We had three or four hired men who lived with us depending on the season. We needed more help in the summer. My father eventually engaged a hired girl, but for a long time Mother had to cook three meals a day, clean, make beds and do laundry for everyone, including the hired men. She had a weekly schedule, washing on Monday, ironing on Tuesday, baking bread, pies and cakes another day, etc. My sister Jane was a big help, and always saw what needed to be done before she was asked to do it. But I, at three years younger, was such a horse-loving tomboy I was of little use to anyone. Mother did all the office work, sending out the monthly bills to the customers and driving to their houses later to collect. She also kept a flock of chickens and peddled eggs as well as the cottage cheese she that made on our kitchen stove. Oh yes! She also took piano lessons that she paid for with eggs and cottage cheese money. She practiced her lessons before dawn right after my father went out to the barn to feed the cows so that he wouldn’t find out. All this she did and I never saw her not fully dressed for the day and with her makeup on. She was always pretty and presentable until she died at aged 90.
Having Mrs. Peckham live with us was not only a respite for Delores, it was a help for Mother. Mrs. Peckham was a willing worker in the kitchen and spent much time caring for me. She told me stories about New England pioneers and the Indians they fought. For some reason I always sided with the Indians. She would accompany me to the nearby woods and sit on a stone wall knitting, while I played imaginary games. I remember one time I pretended to be two Indian tribes fighting each other and scared myself so badly I went running back to her. She taught me the names of all the trees and flowers we found on our walks, and told exciting stories about wild animals. She had a wide knowledge of things to interest a hoydenish small girl, and I always looked forward to her visits.
I think I also acquired indirectly whatever religion I have from her. She never preached but somehow she imparted Christian ideals. I also picked up a lot of religious beliefs from the Indian stories I read as a child. Other people call Him God but I feel more affinity with the Great Spirit. What’s the difference? It is the same Power that directs us all if we just pay attention. My father had renounced religion and wouldn’t allow Mother to take us to church, only weakening once in a while when she pleaded with him. I have always been rather grateful not to be exposed at an early age to conventional religion a. It allowed me to study the subject and make up my own mind when I became curious at about aged 15 and got myself baptized at the Congregational church in our small town..
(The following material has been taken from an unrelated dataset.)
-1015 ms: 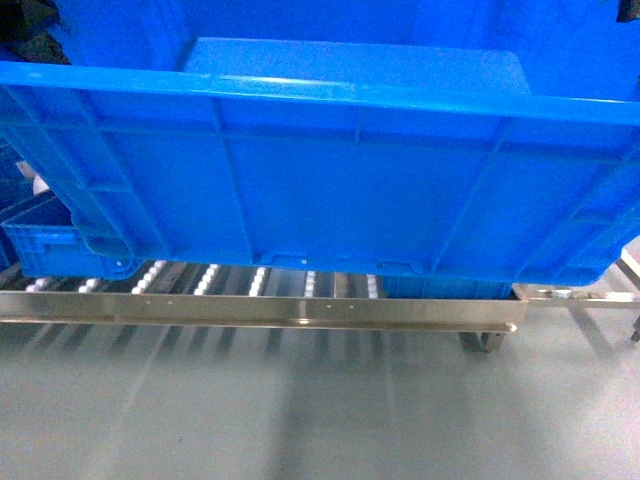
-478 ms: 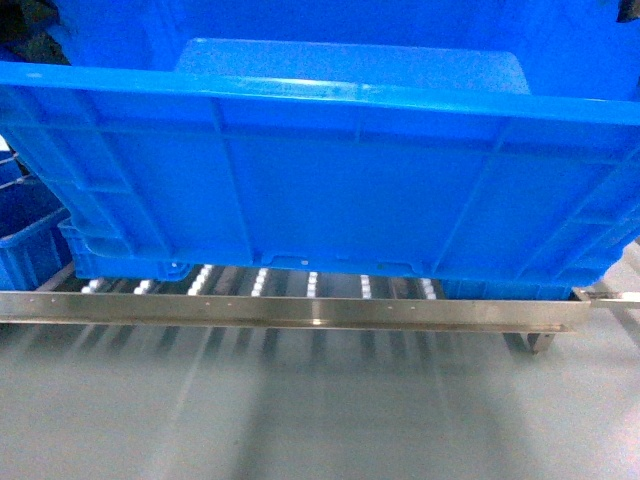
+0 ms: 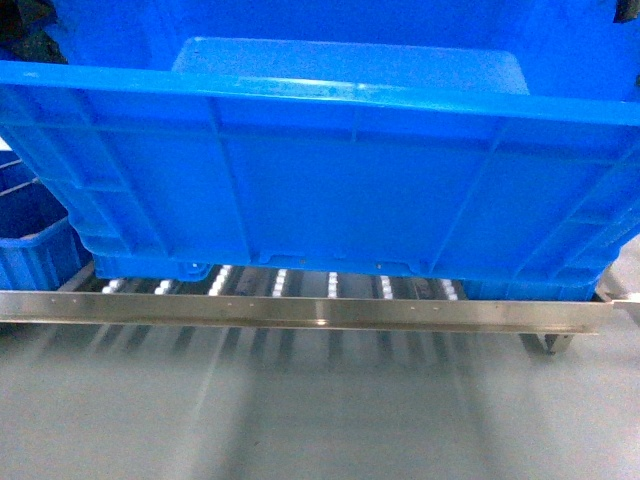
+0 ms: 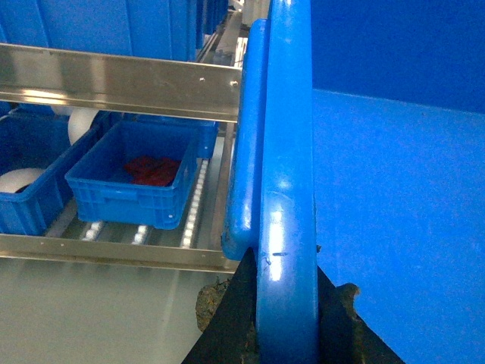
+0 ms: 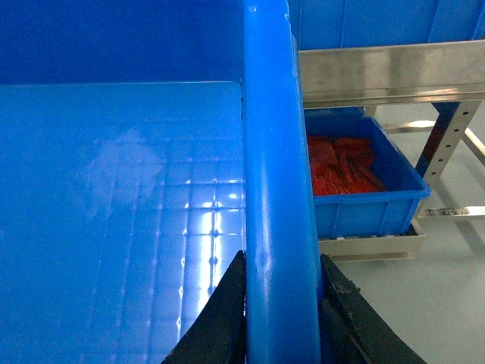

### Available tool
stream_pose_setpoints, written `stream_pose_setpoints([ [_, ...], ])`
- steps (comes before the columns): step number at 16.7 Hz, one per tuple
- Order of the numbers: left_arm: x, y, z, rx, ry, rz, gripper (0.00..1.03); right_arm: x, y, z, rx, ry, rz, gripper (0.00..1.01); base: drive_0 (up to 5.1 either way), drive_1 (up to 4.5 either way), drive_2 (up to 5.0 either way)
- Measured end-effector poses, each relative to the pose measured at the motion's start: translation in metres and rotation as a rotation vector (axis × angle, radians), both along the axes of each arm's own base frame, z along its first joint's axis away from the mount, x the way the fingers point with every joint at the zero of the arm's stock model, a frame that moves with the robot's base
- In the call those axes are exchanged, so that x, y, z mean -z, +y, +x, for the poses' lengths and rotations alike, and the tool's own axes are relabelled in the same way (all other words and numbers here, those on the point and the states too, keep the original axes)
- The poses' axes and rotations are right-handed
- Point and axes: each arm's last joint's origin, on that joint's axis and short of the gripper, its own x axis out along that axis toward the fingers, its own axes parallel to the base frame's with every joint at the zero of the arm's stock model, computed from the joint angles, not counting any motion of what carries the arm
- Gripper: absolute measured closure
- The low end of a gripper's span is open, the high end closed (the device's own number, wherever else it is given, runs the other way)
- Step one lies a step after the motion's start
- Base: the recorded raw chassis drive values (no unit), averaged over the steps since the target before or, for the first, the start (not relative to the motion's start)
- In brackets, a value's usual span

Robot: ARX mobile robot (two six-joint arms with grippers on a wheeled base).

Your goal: Place box next to blue box on left shelf

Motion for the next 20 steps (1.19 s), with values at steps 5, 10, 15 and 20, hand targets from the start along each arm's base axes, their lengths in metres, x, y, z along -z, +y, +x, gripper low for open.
stream_pose_setpoints([
  [5,0.0000,-0.0002,0.0000,0.000,0.000,-0.001,0.95,0.0000,-0.0002,0.0000,0.001,0.000,0.000,0.82,0.0,0.00,0.0],
  [10,0.0000,-0.0002,0.0000,0.000,0.000,-0.001,0.95,0.0000,-0.0012,0.0002,0.003,0.000,0.000,0.82,0.0,0.00,0.0],
  [15,-0.0006,-0.0003,0.0001,0.001,-0.006,-0.002,0.95,-0.0006,-0.0012,0.0003,0.003,-0.006,0.001,0.82,0.0,0.00,0.0],
  [20,0.0000,-0.0005,-0.0001,0.002,0.000,-0.001,0.95,-0.0001,-0.0013,0.0002,0.003,0.000,0.000,0.82,0.0,0.00,0.0],
])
Delores Peckham’s marriage finally ended in divorce when Charles secretary became pregnant, and he wanted to marry her. Delores was devastated, but gave up willingly for Charles sake. She never stopped loving him, and they remained friends all their lives. She even became good friends with Mrs. Peckham in later years.
I had hoped to emulate Mrs. Peckham in my old age, teaching my grandchildren about nature, but it was not to be. I live at a horse camp on a rock-strewn Indian reservation with some rescued dogs and cats. And, quite often, especially on weekends, I get to watch the beautiful horses that campers in big rigs bring to ride in the nearby wilderness. I think it might be the heaven as imagined by the ten-year old tomboy I once was. I think Mrs. Peckham would approve.


Comments: 14
my grandmother was a woman who lived her life without religion,and yet she passed down christian ideals, and lived as if she was one.
Not having a father I atribute my values, principals, and any qualities of that nature I posess, to the example my Grandmother set throughout her life.